Mrs Myers was left lying in agony with a broken collar bone and fractured neck.
In hospital she developed pneumonia and died four weeks later.
Fitzgerald was arrested in April 2002 in Richmond Hill, Leeds.
He was charged with a 50,000 jewellery burglary at Guiseley and when he appeared at Leeds Magistrates Court on May 2 – expecting to be charged with the killing – he vaulted from the dock and fled.
He went on the run for five months and was finally re-arrested sitting outside a hospital in Birmingham where his girlfriend's baby was ill with meningitis.
At the trial in 2003, a jury at Leeds Crown Court cleared Fitzgerald of
murder but found him guilty of manslaughter, breaking into Mrs Myers's home and four other burglaries.
In 2006 the Court of Appeal quashed the manslaughter conviction and ordered a retrial over details about Mrs Myers's medical history.
But another Leeds Crown Court jury convicted Fitzgerald of manslaughter
again and the judge imposed a prison term which would mean the same time in custody as the original sentence.
In late September 2010 Fitzgerald was freed on licence to a hostel in Cleckheaton after seven years in prison. He was later moved to a hostel in Dewsbury.

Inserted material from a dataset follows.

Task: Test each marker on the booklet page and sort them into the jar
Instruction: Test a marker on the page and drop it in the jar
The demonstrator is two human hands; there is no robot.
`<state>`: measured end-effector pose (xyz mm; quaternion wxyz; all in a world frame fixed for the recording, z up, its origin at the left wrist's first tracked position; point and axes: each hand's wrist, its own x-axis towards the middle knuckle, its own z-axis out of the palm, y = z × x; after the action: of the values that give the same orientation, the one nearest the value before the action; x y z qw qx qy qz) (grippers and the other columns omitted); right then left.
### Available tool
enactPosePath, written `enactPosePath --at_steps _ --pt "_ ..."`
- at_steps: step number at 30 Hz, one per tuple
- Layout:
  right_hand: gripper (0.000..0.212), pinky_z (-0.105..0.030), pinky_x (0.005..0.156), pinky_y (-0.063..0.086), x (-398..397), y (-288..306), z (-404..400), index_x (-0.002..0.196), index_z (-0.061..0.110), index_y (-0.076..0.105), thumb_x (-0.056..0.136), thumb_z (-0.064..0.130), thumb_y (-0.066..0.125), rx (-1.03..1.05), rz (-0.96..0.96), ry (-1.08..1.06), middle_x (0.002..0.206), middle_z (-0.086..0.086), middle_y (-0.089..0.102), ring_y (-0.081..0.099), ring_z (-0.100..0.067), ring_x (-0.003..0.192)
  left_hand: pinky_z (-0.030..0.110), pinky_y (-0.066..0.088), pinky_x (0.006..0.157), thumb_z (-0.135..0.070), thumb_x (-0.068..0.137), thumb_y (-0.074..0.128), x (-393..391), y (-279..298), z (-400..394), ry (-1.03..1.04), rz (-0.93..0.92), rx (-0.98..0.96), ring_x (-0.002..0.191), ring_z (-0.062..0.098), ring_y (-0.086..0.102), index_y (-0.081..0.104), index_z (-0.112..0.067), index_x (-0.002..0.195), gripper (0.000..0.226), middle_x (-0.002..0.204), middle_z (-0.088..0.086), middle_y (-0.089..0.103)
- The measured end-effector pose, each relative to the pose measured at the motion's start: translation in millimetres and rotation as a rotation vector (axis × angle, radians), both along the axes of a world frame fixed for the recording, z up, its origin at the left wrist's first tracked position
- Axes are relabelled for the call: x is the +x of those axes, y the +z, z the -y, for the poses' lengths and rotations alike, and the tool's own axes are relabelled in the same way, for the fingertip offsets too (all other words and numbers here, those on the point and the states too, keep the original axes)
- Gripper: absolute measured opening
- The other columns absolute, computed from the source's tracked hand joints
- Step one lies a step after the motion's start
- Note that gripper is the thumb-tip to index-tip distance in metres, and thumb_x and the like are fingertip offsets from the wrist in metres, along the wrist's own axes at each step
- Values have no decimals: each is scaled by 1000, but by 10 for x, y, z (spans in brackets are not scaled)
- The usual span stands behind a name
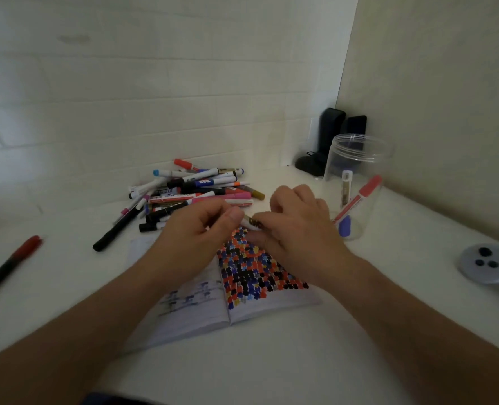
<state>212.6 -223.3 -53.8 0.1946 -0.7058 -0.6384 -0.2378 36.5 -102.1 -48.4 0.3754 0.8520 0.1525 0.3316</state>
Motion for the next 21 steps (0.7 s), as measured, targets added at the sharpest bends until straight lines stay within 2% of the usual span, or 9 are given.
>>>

Kevin Ball, operations manager for West Yorkshire Probation, says: "When an offender has been released from prison on licence, West Yorkshire Probation carefully monitors his or her behaviour.
"If the person breaches the terms of the licence, for example by being arrested and charged with another offence, Probation will instigate a prompt recall to custody. Once the offender has been returned to prison, he or she may decide to apply for parole.
"The Parole Board will in due course reach a decision on whether and when to grant parole with the help of a report from West Yorkshire Probation.
"Any new charges will be dealt with separately by the courts".